7C, D) and did not vary in BAT for acetyl-CoA (supplementary Fig. IIIB). For the nuclear thoroughly fractions from Them1+/+ mice, apparent Km values in BAT and liver were higher than their respective homogenates (Fig. 7A, B). However, no activity was detected in nuclei of BAT or liver harvested from Them1?/? mice (Fig. 7 and supplementary Fig. III). This suggested that Them1 was the major source of fatty acyl-CoA thioesterase activity in nuclei, even though it was expressed there at relatively low levels. Although the isolated nuclear fractions were determined to be free of other organelle markers (4), we used immunofluorescence (supplementary Fig. IV) and immunohistochemistry (supplementary Fig. V) to confirm nuclear localization. By confocal immunofluorescence microscopy (supplementary Fig.

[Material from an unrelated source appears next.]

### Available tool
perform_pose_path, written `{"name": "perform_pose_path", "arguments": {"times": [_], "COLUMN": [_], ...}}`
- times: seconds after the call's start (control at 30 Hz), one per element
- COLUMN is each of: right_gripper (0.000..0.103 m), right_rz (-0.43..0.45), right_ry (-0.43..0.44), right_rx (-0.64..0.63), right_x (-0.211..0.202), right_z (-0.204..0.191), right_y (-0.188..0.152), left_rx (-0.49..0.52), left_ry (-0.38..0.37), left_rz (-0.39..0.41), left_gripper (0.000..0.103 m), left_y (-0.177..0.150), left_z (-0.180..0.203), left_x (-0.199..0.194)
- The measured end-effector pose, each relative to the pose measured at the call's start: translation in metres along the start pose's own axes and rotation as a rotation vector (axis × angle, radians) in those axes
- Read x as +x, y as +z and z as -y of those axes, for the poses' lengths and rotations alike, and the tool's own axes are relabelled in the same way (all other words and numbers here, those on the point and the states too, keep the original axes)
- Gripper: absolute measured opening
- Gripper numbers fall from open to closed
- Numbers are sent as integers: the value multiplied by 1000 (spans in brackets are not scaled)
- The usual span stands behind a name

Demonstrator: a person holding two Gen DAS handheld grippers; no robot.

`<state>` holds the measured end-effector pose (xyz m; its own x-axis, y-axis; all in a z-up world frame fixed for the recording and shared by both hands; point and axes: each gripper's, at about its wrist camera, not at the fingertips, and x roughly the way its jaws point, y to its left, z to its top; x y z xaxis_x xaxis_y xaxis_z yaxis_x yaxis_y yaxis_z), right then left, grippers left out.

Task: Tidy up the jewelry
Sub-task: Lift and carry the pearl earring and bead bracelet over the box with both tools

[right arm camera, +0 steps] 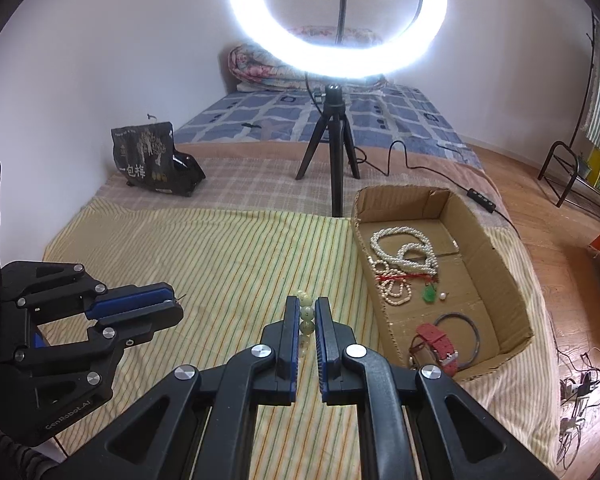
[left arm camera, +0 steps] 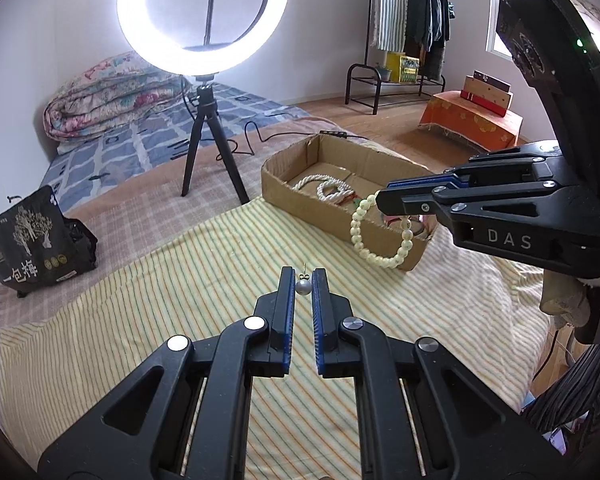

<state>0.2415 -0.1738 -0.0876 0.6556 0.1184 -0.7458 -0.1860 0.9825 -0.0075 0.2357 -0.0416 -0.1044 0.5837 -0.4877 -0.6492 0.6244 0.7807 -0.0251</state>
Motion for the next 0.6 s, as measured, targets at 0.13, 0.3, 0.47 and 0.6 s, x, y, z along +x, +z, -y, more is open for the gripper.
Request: {"name": "perform_pose_path", "arguments": {"times": [0.13, 0.3, 0.47, 0.6], "right_gripper": [5, 5, 5, 5], "right_rz": [23, 47, 66, 76], "right_ry": [-9, -21, -34, -48], "right_rx": [-2, 9, 24, 37], "right_x": [-16, -33, -47, -56], "right_z": [9, 24, 43, 62], "right_y": [1, 1, -2, -4], "left_rx": [13, 20, 35, 45], "left_ry": [-3, -10, -19, -31], "left_rz": [16, 29, 35, 41], "left_gripper": [6, 6, 6, 6], "left_y": [8, 17, 28, 39], "left_z": [12, 24, 36, 45], "left_x": [-7, -13, -12, -6]}}
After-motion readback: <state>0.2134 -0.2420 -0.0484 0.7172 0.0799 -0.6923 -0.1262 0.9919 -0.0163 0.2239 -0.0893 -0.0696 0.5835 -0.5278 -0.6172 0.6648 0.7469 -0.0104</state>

IV), Them1 in BAT was observed to colocalize with a fluorescent nuclear stain in Them1+/+ but not Them1?/? mice. Because high levels of autofluorescence from lipid droplets prevented adequate visualization of cytoplasmic Them1 and because immunofluorescence microscopy failed to detect Them1 in liver, we also used immunohistochemistry to image the protein. This revealed nuclear staining, as well as abundant cytoplasmic Them1 in BAT (supplementary Fig. VA) and liver (supplementary Fig. VB) of Them1+/+ but not Them1?/? mice. DISCUSSION Genetic ablation of Them1 in the mouse produced dramatic increases in energy expenditure and improvements in glucose and lipid metabolism (4). To gain insights into regulatory mechanisms, the current study was designed to elucidate biochemical characteristics of Them1.

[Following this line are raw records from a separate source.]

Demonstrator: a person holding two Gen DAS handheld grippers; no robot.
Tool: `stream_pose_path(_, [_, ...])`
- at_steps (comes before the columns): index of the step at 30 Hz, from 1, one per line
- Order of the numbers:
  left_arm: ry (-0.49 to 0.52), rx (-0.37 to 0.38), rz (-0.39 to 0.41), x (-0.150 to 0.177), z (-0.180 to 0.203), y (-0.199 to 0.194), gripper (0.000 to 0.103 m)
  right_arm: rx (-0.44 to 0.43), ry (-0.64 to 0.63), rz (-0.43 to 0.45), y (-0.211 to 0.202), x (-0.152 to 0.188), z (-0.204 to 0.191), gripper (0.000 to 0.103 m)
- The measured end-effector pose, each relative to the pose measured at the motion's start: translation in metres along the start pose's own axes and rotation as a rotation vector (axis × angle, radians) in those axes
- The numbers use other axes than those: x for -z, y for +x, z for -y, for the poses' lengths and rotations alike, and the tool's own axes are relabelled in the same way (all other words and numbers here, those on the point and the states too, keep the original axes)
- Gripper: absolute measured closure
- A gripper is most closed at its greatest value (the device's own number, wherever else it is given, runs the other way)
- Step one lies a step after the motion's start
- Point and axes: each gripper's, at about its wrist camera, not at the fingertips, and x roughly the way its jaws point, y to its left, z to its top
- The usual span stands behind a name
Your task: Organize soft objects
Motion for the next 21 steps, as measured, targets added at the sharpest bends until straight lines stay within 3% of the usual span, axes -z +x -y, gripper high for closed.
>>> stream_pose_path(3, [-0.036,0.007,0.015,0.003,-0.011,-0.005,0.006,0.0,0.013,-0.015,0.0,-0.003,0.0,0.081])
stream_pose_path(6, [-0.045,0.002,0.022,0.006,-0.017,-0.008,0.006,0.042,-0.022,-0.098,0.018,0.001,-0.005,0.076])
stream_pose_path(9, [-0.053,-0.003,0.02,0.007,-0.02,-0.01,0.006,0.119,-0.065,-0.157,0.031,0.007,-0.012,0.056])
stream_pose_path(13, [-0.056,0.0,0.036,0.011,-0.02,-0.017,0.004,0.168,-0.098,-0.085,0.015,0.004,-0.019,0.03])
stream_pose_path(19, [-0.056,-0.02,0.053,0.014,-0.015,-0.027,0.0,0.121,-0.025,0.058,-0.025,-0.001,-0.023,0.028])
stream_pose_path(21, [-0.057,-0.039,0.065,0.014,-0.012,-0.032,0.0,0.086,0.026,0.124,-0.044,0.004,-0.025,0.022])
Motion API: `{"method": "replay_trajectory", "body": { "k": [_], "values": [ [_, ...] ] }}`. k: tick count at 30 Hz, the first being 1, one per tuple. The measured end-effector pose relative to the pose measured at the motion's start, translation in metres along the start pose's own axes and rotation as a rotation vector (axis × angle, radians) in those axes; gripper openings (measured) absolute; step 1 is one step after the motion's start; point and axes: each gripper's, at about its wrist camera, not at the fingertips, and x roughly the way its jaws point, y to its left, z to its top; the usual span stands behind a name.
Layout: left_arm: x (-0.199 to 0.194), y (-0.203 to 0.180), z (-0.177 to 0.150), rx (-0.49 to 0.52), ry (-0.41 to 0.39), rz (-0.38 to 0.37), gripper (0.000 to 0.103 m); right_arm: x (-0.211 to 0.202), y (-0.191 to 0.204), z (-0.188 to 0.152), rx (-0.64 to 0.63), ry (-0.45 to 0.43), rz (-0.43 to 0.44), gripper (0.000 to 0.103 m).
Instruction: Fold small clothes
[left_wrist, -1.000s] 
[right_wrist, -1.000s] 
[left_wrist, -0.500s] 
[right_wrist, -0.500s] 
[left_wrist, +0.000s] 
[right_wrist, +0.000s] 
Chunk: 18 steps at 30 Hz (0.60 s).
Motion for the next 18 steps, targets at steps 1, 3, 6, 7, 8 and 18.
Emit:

3 The main findings were that Them1 dimerized to form an Acot with relative preference for long-chain fatty acyl-CoAs and that the START domain optimized enzyme activity. In mouse BAT and liver, loss of Them1 expression had the greatest impact on the acyl-CoA thioesterase activity of the nuclear and microsomal fractions, suggesting cellular functions. Dimerization of recombinant Them1 is in keeping with other native and recombinant type II Acots for which hot dog-fold domains oligomerize to create active sites that reside at the interfaces between the domains (1, 2). Structural analyses have revealed that the hot dog domains of Acot7 (20), Acot12 (1), Acot13/Them2 (21), Them4 (22), and Acot15/Them5 (23) form dimers or oligomers of dimers.

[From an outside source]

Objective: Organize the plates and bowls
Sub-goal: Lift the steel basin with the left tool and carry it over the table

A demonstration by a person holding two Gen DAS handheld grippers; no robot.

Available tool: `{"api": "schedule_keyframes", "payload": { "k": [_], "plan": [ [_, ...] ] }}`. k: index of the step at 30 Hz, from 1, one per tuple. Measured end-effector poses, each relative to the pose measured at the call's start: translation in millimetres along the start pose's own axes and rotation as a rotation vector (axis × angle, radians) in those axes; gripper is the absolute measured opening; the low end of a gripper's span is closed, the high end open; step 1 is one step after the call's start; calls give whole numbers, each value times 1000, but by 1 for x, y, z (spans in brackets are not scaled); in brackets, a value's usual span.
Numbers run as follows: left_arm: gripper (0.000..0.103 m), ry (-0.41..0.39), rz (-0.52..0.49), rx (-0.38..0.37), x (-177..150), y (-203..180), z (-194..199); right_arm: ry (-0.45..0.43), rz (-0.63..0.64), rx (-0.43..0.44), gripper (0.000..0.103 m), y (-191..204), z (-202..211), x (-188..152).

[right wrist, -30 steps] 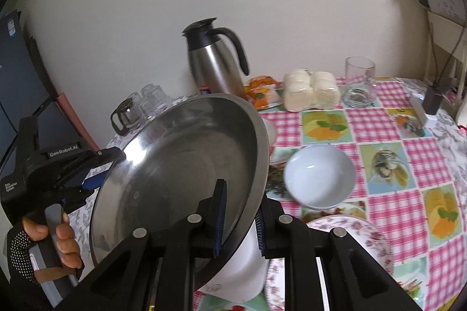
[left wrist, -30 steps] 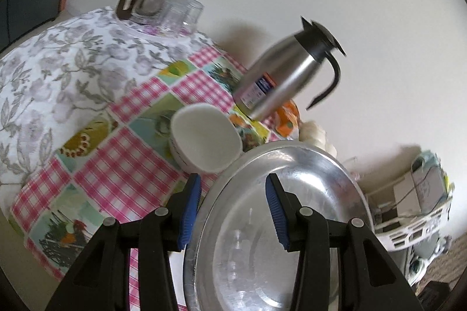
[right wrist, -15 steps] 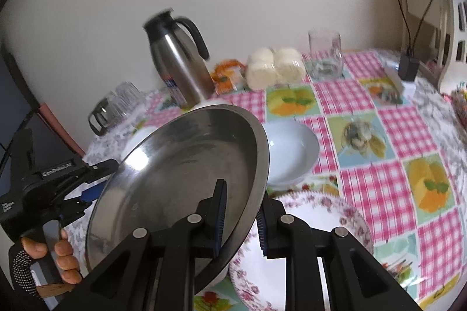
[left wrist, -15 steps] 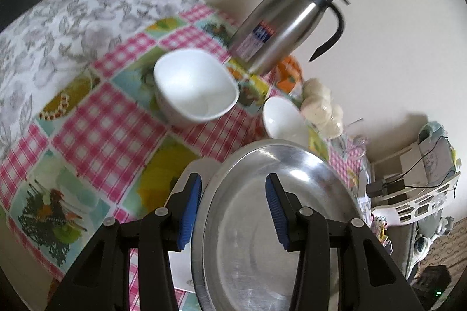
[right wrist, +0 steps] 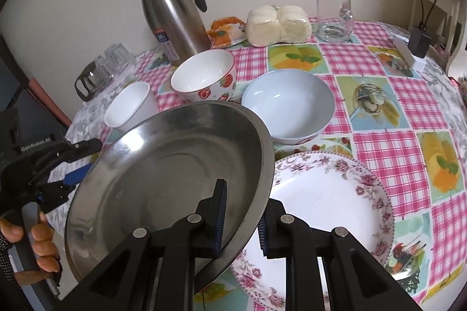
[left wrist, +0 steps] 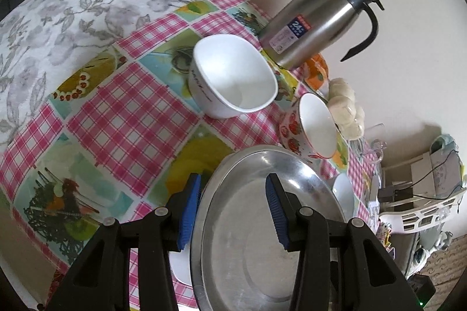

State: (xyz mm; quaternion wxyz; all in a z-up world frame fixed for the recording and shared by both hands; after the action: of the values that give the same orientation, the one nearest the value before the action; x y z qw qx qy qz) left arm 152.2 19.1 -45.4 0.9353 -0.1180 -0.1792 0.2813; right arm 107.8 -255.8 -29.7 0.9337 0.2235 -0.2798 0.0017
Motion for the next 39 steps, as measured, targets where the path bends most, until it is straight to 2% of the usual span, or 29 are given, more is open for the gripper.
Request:
{"api": "schedule_keyframes", "payload": {
  "k": [15, 24, 39],
  "plan": [
    [49, 61, 31, 78, 4, 13, -18, 79, 26, -20, 23, 11, -27, -5],
    [49, 109, 43, 106, -1, 16, -30, 151, -19, -28, 25, 0, -45, -12],
    [50, 100, 41, 137, -2, 13, -31, 189, -58, -29, 26, -3, -47, -15]
  ]
}}
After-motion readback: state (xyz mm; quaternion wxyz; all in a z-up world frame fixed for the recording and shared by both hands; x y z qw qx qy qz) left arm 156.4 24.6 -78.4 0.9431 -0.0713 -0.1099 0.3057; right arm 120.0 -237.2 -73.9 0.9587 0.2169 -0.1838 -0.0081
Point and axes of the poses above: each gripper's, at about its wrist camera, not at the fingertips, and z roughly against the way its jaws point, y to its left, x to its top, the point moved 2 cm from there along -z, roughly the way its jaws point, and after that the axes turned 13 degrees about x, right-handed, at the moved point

However, these structures are not uniformly representative of the enzymes in solution. For example, Acot12 functions as a dimer and a tetramer in solution (24) even though the crystal structure of its thioesterase domains reveals a trimer of hot dog-fold dimers (1). Batimastat This apparent discrepancy could reflect the influence of the START domain on oligomerization of Acot12. The balance between Acot12 dimers and tetramers depends upon enzyme concentration and temperature and on the presence of acetyl-CoA, ATP, and ADP (24).